ASSIGNMENT - Filter task. Return each line of the material that holds the string "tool".

AVAILABLE DATA -

+---+

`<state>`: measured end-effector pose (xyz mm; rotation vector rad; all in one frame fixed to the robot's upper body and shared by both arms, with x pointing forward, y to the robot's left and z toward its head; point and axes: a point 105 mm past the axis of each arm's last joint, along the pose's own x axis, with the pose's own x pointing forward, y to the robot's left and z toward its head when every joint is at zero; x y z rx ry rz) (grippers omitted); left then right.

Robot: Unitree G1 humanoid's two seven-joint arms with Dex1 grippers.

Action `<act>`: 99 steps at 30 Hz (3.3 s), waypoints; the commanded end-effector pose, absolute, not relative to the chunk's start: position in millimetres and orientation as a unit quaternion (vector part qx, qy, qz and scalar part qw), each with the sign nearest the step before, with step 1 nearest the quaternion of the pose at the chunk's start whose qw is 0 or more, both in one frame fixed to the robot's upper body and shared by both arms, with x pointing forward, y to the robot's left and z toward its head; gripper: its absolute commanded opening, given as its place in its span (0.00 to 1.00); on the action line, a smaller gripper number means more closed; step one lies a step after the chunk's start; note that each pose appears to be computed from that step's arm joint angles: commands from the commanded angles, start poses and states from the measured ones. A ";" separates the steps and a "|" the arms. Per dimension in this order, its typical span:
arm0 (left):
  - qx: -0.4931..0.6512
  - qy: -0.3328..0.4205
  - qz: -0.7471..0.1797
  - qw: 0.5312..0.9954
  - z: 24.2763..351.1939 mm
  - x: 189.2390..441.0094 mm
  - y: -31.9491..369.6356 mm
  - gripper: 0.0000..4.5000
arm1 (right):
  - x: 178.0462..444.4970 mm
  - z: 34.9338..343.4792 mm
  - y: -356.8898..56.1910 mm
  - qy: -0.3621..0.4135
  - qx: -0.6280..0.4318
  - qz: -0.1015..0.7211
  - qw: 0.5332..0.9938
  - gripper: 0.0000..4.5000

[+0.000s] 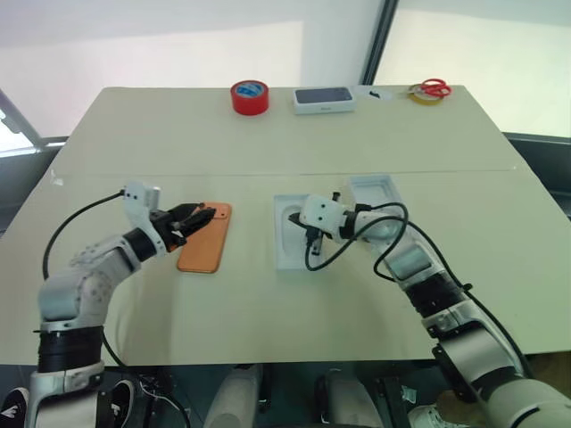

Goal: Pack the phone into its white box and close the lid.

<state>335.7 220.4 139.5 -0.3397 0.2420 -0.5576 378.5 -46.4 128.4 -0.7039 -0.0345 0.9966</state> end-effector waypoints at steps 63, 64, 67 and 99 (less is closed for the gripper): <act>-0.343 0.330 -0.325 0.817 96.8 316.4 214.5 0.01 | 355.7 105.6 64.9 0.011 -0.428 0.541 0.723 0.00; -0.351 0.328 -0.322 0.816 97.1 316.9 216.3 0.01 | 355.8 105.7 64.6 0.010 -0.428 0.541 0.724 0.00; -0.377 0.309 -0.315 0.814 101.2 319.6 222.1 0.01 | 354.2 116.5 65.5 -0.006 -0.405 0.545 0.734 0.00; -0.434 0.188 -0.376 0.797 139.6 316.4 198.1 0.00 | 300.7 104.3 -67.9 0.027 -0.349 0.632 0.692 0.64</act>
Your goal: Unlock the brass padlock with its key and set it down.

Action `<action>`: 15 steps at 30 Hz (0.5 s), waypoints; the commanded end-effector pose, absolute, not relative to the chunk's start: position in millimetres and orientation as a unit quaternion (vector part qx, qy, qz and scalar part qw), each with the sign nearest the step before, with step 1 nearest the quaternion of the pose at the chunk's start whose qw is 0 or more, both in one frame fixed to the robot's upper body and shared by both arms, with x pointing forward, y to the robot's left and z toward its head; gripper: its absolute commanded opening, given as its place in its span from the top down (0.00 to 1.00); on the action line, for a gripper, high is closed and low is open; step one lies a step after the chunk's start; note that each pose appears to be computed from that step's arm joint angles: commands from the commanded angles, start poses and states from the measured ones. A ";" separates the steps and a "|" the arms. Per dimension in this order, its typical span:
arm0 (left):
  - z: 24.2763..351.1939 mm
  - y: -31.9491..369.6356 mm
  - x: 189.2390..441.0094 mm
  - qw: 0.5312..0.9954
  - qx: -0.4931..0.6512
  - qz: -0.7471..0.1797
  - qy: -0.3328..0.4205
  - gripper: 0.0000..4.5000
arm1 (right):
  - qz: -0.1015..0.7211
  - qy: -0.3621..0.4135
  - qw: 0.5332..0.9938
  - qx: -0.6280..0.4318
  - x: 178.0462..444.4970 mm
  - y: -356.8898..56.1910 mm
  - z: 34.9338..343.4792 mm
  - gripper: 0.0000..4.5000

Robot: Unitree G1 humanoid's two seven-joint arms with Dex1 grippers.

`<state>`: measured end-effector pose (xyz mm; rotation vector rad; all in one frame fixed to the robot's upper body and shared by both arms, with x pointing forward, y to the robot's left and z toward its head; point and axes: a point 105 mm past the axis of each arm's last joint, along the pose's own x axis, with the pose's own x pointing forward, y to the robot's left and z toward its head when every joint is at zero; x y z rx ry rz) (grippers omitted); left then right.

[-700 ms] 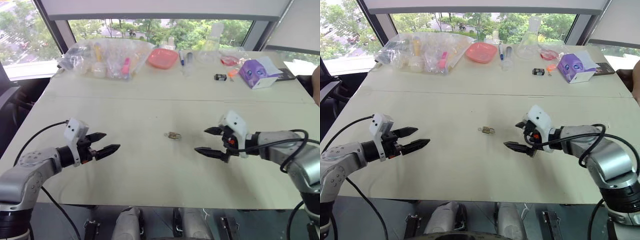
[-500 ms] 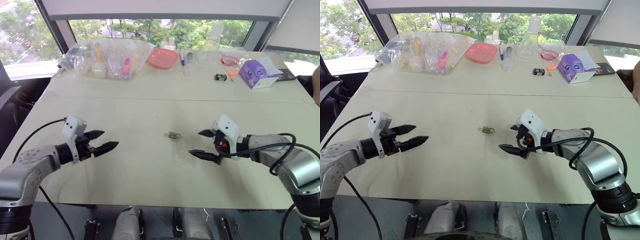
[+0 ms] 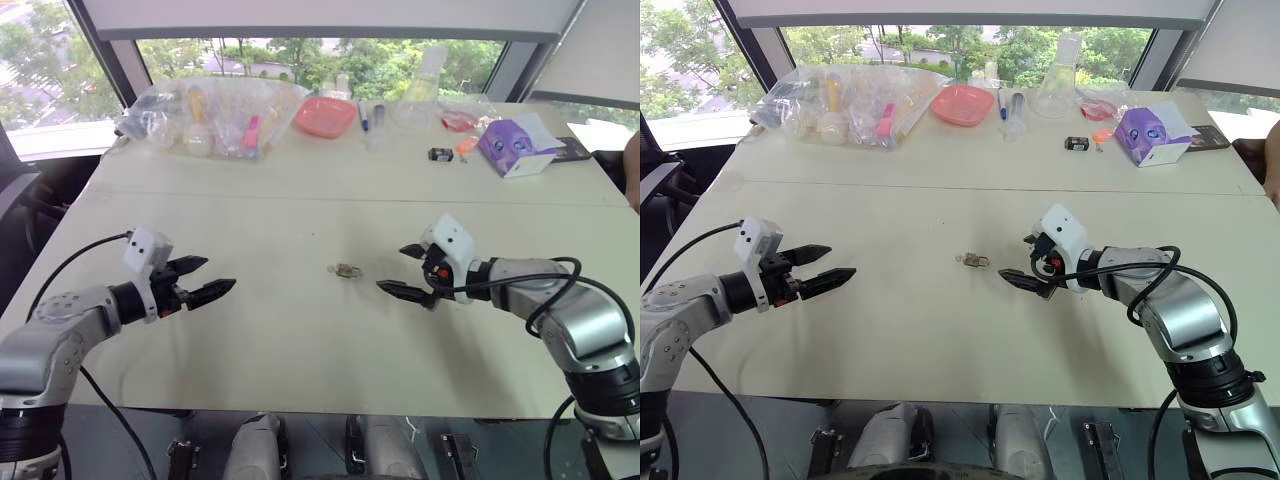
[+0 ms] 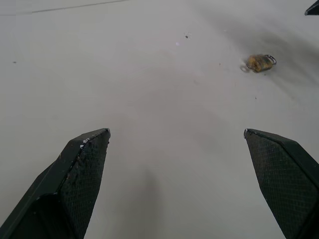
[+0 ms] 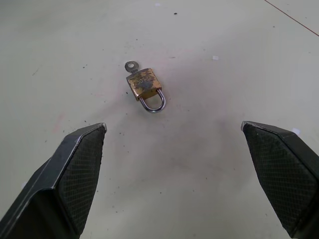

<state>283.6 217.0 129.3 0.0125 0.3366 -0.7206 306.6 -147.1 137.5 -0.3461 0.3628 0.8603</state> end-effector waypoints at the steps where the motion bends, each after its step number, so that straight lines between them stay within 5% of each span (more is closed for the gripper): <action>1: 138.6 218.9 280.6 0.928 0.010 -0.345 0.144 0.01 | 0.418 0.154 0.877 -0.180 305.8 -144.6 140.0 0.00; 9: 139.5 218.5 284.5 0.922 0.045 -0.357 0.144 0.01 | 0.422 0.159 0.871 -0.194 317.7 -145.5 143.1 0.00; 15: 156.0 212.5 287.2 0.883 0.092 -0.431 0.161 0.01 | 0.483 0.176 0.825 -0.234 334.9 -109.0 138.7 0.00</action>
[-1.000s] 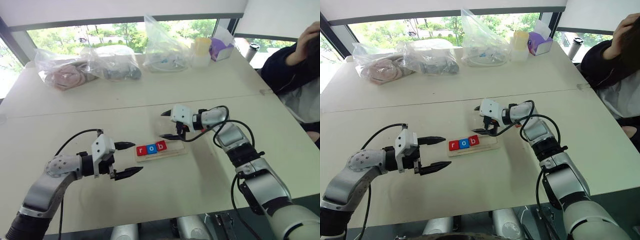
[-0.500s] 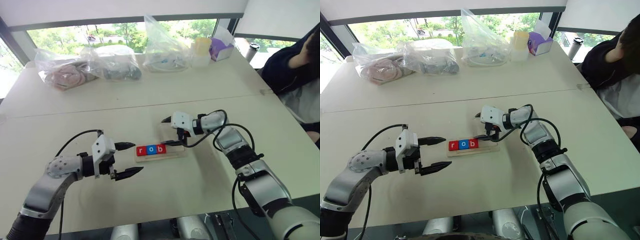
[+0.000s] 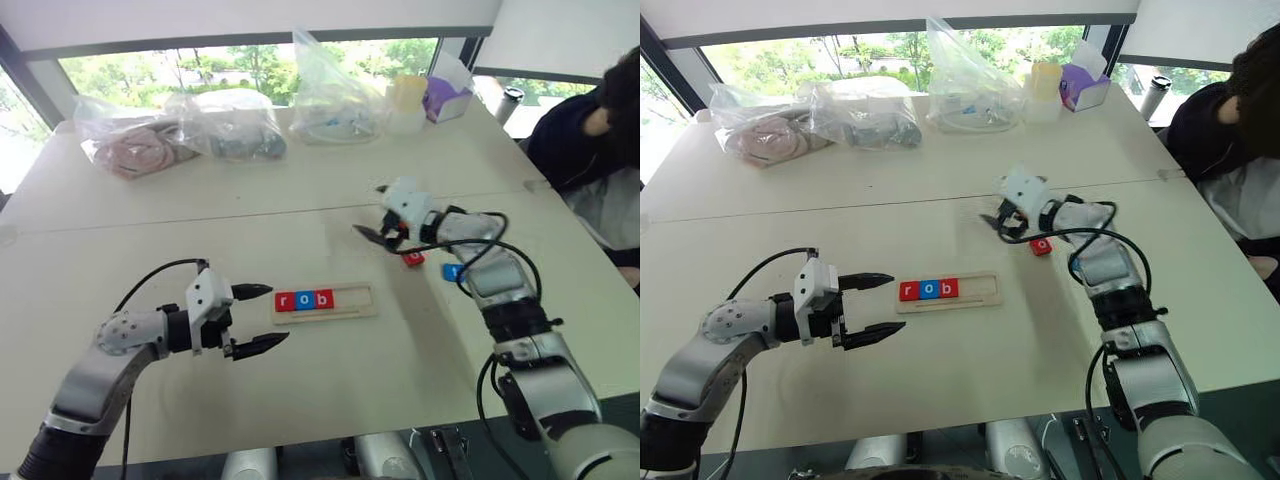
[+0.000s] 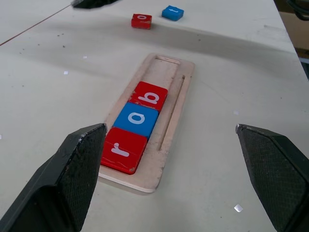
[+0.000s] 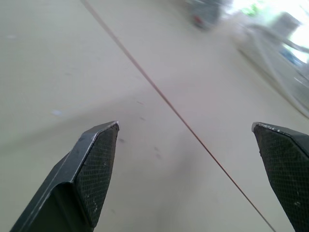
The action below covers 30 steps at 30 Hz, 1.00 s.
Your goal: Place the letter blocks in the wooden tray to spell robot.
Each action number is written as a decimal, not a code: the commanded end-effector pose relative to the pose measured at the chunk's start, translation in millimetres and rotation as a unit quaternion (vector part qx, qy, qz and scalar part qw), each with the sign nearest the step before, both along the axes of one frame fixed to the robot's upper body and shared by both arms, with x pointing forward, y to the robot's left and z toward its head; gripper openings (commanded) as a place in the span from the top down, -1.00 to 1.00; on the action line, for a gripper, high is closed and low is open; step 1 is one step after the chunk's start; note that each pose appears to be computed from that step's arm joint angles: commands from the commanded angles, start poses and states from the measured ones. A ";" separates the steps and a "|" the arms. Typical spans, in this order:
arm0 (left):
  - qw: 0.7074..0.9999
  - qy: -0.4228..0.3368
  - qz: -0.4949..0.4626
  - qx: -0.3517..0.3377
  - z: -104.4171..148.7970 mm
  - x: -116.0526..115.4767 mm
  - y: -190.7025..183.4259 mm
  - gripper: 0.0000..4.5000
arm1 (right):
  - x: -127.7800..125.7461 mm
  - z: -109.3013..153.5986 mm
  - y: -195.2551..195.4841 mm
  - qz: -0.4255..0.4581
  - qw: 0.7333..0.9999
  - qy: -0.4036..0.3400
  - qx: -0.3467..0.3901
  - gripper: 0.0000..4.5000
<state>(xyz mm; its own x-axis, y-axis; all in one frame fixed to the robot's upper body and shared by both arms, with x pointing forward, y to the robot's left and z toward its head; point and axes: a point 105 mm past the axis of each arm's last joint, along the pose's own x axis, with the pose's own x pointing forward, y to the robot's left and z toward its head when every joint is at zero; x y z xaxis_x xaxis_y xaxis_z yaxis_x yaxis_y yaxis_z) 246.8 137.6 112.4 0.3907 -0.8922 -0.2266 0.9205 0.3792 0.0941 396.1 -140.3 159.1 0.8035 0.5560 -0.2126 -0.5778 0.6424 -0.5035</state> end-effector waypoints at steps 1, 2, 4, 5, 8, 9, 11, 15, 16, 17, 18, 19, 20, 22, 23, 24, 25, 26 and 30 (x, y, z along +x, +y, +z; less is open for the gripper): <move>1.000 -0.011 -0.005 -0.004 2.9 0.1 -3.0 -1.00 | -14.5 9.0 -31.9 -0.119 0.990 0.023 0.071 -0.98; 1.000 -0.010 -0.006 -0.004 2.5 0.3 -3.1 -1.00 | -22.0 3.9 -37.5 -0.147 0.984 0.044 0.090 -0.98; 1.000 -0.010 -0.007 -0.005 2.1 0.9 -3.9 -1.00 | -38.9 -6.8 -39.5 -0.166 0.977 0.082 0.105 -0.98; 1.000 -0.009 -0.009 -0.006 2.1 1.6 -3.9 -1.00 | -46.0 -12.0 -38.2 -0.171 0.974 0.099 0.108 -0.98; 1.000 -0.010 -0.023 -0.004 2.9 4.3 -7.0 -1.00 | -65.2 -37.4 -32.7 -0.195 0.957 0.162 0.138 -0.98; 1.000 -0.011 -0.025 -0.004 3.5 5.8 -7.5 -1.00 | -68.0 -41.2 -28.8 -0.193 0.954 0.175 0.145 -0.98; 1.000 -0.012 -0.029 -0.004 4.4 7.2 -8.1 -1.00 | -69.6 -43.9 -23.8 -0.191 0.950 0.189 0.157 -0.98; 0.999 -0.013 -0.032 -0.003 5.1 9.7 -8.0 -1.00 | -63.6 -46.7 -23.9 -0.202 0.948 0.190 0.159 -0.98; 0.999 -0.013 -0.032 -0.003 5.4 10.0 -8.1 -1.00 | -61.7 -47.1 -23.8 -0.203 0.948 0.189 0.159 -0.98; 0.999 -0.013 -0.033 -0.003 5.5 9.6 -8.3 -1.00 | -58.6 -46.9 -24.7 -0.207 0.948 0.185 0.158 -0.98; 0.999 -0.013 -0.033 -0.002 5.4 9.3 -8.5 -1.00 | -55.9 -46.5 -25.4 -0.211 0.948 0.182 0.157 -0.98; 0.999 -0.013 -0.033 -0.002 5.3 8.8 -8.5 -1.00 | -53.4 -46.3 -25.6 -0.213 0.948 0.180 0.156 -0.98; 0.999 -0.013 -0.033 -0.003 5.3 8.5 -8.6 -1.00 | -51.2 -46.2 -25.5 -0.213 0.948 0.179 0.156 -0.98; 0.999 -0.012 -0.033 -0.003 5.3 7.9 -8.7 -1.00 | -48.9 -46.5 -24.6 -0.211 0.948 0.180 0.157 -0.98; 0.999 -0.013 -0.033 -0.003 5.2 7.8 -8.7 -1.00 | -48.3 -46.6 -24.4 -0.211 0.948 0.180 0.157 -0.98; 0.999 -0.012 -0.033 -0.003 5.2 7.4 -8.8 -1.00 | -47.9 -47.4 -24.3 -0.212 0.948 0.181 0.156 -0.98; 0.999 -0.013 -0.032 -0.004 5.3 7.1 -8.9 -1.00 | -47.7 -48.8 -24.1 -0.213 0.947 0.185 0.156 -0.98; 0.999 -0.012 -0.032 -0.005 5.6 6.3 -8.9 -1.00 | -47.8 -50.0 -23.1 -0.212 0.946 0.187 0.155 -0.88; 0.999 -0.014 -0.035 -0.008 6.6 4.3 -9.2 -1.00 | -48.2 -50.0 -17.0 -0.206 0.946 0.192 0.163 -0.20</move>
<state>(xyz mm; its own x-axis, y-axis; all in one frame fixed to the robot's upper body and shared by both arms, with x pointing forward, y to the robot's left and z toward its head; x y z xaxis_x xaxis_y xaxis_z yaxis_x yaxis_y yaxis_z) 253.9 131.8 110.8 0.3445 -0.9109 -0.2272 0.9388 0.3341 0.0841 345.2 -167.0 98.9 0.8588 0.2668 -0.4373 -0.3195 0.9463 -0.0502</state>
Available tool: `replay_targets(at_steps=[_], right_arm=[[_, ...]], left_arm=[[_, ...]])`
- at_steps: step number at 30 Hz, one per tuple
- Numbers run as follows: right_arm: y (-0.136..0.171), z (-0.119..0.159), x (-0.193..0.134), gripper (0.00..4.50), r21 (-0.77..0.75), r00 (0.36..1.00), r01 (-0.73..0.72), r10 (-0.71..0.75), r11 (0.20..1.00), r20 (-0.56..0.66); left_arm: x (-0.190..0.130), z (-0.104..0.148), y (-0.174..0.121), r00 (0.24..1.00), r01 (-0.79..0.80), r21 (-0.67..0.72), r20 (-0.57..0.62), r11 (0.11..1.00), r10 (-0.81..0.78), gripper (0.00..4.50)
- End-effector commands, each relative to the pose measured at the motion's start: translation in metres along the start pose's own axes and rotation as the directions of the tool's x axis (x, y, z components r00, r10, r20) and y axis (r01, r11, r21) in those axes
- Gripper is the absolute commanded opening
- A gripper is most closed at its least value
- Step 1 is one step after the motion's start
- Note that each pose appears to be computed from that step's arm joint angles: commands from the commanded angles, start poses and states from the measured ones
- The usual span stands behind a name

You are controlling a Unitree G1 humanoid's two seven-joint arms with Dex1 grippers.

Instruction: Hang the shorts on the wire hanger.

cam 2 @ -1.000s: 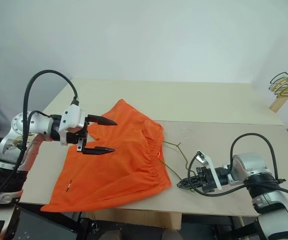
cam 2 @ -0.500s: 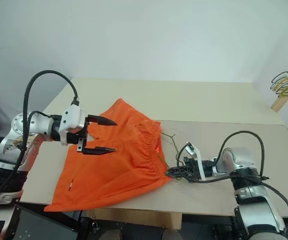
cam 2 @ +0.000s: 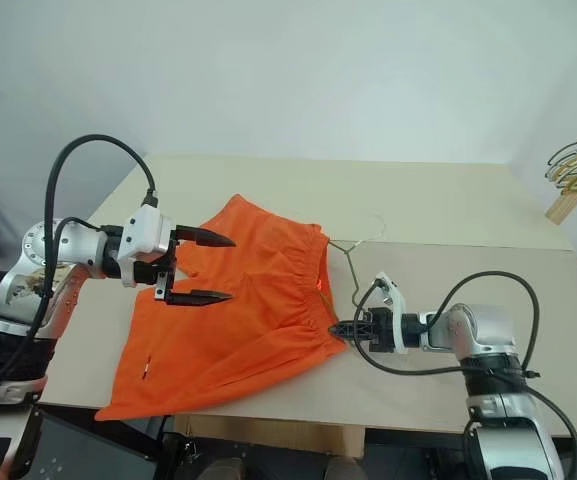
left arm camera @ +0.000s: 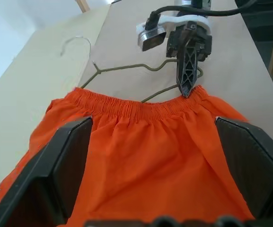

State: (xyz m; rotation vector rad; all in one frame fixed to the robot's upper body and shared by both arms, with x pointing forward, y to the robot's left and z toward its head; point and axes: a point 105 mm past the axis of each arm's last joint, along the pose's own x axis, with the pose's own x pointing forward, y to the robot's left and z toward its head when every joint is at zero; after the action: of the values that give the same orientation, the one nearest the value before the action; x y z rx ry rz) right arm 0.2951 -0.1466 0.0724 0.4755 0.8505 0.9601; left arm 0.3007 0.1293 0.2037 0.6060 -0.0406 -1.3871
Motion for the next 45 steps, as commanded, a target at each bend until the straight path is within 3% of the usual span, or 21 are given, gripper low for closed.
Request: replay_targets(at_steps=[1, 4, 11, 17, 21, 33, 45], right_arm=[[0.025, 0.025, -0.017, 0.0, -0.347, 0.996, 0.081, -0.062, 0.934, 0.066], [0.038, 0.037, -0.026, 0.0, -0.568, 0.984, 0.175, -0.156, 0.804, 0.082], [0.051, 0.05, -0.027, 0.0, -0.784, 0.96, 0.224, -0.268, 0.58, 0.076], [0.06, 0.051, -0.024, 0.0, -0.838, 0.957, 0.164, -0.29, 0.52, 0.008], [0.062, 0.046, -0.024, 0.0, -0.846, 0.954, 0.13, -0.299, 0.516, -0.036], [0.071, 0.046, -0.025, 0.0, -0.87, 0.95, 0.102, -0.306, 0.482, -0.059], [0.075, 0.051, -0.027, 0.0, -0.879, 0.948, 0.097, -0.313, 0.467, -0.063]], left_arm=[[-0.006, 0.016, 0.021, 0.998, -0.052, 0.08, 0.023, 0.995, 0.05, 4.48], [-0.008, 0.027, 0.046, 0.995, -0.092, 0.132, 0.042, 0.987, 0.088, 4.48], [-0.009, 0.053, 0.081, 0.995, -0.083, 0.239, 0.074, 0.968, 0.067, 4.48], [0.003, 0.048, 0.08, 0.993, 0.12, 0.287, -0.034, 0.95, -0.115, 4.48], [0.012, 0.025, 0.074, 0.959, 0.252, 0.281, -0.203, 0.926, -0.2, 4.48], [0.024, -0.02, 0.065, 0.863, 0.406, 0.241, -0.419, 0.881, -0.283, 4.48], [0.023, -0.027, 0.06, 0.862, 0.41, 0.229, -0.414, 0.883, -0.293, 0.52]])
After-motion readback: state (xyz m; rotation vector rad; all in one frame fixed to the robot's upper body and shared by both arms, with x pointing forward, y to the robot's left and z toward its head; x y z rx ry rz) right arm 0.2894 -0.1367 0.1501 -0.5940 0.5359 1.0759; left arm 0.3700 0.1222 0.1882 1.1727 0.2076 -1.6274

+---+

TASK ANSWER -
Available tool: `replay_targets(at_steps=[_], right_arm=[[_, ...]], left_arm=[[_, ...]])`
- End-effector commands, each relative to the pose measured at the motion's start: translation in metres along the start pose's own axes and rotation as the directions of the tool's x axis (x, y, z components r00, r10, r20) and y axis (r01, r11, r21) in those axes

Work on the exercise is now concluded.